Pitfall #2: Know the vendor’s liability
The next key pitfall is the issue of liability. While I have written about this issue more extensively in past entries, it bears a quick summary here. Every vendor agreement includes a “limitation of liability”, which specifies exactly how much liability the vendor will have under the agreement. That is, if the vendor breaches the agreement (e.g., causes a data breach or other security incident), the limitation of lability provision defines the amount of damages you can recover from them. You may be surprised in many instances to find that a vendor has little or no material liability for even the most severe and egregious conduct. Therefore, your first stop in reviewing every vendor agreement is the limitation of liability provision. Don’t fall into the pitfall of having outstanding security language, but no ability to recover any substantial damages if the vendor fails to comply with its security obligations.
Pitfall #3: Don’t go negative
This pitfall is frequently overlooked. During the diligence phase of the relationship, the customer will get information about the vendor’s security practices and rely on that information in moving forward. The problem is that the contract frequently affords the vendor the ability to change those practices at-will, without notice to the customer and without the customer’s ability to object. That is, the security information you relied on in entering into a contract with the vendor, may not be valid in the future. Some or all of those stellar security practices may, even, be abandoned.

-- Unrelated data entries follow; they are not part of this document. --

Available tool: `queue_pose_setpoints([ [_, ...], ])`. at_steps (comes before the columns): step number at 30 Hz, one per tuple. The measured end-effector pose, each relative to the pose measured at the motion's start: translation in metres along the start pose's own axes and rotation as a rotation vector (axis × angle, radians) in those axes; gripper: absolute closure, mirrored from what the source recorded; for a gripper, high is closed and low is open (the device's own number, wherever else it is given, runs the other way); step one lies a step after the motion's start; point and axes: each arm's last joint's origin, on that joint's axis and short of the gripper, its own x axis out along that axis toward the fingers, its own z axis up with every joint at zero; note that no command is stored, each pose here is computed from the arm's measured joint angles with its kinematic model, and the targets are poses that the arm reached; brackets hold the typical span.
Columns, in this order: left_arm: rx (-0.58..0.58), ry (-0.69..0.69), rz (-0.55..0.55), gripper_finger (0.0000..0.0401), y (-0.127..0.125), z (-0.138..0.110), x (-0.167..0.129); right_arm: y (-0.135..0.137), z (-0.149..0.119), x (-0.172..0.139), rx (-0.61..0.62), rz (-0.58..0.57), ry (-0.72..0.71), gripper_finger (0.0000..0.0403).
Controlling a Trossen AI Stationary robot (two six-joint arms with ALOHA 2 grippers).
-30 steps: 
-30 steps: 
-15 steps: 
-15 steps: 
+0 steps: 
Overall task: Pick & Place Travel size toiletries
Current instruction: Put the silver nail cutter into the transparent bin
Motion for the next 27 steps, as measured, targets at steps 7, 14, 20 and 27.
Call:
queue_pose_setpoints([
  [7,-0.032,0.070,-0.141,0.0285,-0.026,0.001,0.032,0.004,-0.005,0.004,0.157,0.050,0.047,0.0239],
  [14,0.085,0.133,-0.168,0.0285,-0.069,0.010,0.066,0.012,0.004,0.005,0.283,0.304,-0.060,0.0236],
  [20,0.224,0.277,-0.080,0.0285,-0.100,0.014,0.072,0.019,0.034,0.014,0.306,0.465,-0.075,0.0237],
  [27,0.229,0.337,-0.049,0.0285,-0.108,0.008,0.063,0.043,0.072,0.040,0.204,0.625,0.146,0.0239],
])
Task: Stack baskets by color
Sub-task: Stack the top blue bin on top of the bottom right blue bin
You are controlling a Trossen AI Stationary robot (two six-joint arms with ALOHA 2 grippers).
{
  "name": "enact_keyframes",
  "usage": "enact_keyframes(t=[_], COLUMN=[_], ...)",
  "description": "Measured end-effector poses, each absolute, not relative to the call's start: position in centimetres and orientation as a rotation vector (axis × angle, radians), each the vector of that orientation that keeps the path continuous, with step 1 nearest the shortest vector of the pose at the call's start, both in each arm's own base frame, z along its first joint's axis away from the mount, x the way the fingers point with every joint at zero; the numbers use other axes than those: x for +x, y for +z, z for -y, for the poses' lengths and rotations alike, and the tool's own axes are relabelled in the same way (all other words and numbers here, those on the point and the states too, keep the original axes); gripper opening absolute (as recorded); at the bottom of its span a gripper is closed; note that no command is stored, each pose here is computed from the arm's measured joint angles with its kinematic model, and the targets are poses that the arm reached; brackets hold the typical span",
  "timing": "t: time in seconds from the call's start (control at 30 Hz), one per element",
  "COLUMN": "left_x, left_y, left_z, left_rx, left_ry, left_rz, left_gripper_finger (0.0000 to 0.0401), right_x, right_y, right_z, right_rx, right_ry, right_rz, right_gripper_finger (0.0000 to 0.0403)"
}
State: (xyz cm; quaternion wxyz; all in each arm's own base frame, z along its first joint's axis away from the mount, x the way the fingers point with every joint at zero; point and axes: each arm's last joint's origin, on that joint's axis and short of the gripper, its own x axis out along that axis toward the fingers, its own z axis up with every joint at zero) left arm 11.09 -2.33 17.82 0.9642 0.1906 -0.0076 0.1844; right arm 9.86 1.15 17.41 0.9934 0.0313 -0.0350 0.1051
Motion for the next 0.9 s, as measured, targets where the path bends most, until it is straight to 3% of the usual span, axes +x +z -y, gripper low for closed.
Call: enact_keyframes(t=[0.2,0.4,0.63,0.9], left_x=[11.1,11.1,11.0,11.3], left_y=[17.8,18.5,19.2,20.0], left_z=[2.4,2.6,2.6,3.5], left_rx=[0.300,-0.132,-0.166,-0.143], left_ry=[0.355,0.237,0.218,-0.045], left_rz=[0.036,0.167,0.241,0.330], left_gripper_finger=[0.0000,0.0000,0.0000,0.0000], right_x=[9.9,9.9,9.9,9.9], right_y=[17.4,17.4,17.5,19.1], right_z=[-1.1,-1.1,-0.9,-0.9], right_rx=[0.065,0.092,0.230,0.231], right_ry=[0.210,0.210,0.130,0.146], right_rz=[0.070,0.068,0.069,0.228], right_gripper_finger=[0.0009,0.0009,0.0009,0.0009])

Most vendors will be uncomfortable locking their security practices to the version existing as of the date the contract is entered into. It may also be contrary to the customer’s best interests to do so. New risks and vulnerabilities arise all the time. We want the vendor to evolve its security practices to address those new issues. How then to address this pitfall? The simplest approach is to include language in the contract preventing the vendor from materially reducing its overall approach to security from that existing as of the date the contract was executed. The vendor can always improve its security practices but cannot “go negative.”
Pitfall #4: Forgetting about the regulators
Let’s face it, the world is changing. More and more regulators are getting involved in information security and privacy, particularly in healthcare, financial services, and consumer services and products. Some regulators have the power to directly assess a business’ third-party vendor relationships to determine if they pose a material risk and, if so, require remediation of that risk.
So what happens if you have signed a five year contract and a regulator identifies the agreement as requiring revision to comport with the customer’s regulatory obligations (e.g., a healthcare provider failed to negotiate appropriate privacy or security obligations on the part of the vendor; a bank failed to include proper controls over the vendor’s use of subcontractors)? The answer is to include language acknowledging regulators have the right to review the relationship and if an issue is identified, the parties will work together in good faith to resolve it. If the parties are unable to reach agreement on the issue or resolve it to the satisfaction of the regulator, the customer should be afforded a termination right without penalty. This is a key protection that is becoming ever more important in the current regulatory environment.
While these four pitfalls may seem self-evident, in my experience the overwhelming majority of vendor engagements fail to take them into account. This is your opportunity to benefit from lessons learned in hundreds of transactions. Make sure to consider each of these pitfalls and avoid them in your vendor agreements.